Google and its MapReduce framework may rule the roost when it comes to massive-scale data processing, but there’s still plenty of that goodness to go around. This article gets you started with the MapReduce implementation for processing large data sets.
The MapReduce PROGRAMMING MODEL requires a software platform to run on. Popular platforms that support MapReduce, such as Apache Hadoop, Google File System, or Amazon EC2 follow an implementation pattern similar to the figure below. Data and processors are distributed across a utility compute environment. When a user submits a MapReduce program, a “master” process divvies up the tasks based on the location of the data. Parallel processes, or workers, are sent the MAP() instruction by the master program, based on the proximity of the processor to the data. The master favors workers that are on the same machine or at least the same rack as the data they are processing (Dean & Ghemawat, 2004). The master also attempts to divvy up the task to data ratio, so that individual worker process works in units of blocks of the underlying file system.
As the figure below illustrates, once the “master” program has divvied up the blocks of data to various workers, each worker processes the underlying list of data through the user implementation of the map() procedure. The output of each map() process, is a list of key*value pairs written to the local file system of the work that processed them. The master also coordinates the reduce() processing of the intermediate key*value pairs. The reduce() process will often have to perform remote reads of the intermediate files in order to gather all of the common intermediate key values.
Figure 3 – Execution Overview (Dean & Ghemawat, 2004)
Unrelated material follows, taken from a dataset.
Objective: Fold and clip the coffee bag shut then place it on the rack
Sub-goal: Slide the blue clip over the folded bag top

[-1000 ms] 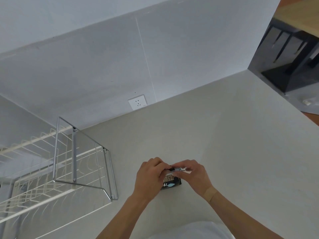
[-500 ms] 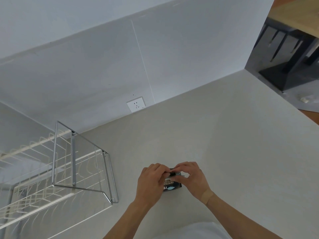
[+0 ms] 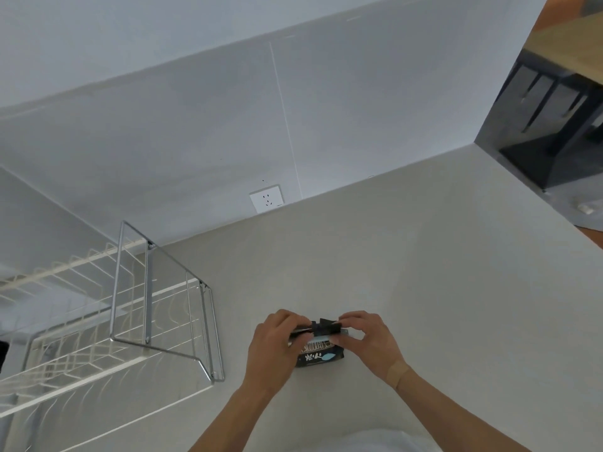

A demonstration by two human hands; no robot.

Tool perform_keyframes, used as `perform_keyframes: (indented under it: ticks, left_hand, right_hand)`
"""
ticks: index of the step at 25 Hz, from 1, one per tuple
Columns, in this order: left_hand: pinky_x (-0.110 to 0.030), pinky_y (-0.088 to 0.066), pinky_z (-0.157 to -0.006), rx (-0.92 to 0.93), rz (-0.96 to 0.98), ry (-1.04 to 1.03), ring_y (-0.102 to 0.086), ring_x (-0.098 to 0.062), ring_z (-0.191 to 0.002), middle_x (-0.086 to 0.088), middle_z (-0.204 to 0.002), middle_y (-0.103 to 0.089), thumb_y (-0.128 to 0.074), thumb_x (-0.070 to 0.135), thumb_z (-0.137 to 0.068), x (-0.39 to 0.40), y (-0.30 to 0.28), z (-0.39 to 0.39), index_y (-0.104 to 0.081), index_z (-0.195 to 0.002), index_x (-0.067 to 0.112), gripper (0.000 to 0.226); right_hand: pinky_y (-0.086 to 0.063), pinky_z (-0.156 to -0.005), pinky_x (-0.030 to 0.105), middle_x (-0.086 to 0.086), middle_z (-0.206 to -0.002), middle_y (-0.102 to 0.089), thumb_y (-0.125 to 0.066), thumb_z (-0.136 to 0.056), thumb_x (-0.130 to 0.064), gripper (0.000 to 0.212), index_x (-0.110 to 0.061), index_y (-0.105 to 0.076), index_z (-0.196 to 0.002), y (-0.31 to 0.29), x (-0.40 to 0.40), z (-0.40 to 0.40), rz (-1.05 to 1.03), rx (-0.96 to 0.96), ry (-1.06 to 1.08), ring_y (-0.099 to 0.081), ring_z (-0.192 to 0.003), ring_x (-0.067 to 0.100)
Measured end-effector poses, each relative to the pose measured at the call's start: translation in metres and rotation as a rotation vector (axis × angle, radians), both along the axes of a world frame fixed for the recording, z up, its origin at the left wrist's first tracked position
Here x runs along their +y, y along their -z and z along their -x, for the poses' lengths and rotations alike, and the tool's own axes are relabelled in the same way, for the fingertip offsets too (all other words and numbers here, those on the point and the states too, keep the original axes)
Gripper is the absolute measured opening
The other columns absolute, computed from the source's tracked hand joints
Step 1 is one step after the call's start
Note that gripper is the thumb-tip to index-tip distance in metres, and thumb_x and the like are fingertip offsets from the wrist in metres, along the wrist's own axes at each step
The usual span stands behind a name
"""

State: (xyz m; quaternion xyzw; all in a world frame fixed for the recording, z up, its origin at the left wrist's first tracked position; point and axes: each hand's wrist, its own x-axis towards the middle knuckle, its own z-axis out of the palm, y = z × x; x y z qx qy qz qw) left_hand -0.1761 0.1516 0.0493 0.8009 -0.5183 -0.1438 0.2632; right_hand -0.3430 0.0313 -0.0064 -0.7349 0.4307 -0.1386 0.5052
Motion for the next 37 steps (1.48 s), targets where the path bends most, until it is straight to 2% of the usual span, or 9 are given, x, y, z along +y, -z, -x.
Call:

In MapReduce architectures, the “master” program has other critical tasks, including failure detection. The master process polls the status of worker processes and ensures that they are actively processing their blocks. If the master process detects that a worker has failed, it will coordinate the execution of the map() or reduce() tasks on other nodes. The master process can also recognize when particular key/value pairs cause crashes in the map() process, and it will skip those values on re-execution. In other words, the map process can work around bugs in third-party libraries. MapReduce combined with a distributed file system such as Hadoop Distributed File System (HDFS) provides the high availability and fault tolerance (Borthakur, 2009). Hadoop is an open source Java implementation of MapReduce (White, 2010). Because a network bandwidth is scarce, the Map Reduce paradigm, and in particular the Map Reduce Master, attempts to schedule workers on or near the same machines where the distributed shards exist.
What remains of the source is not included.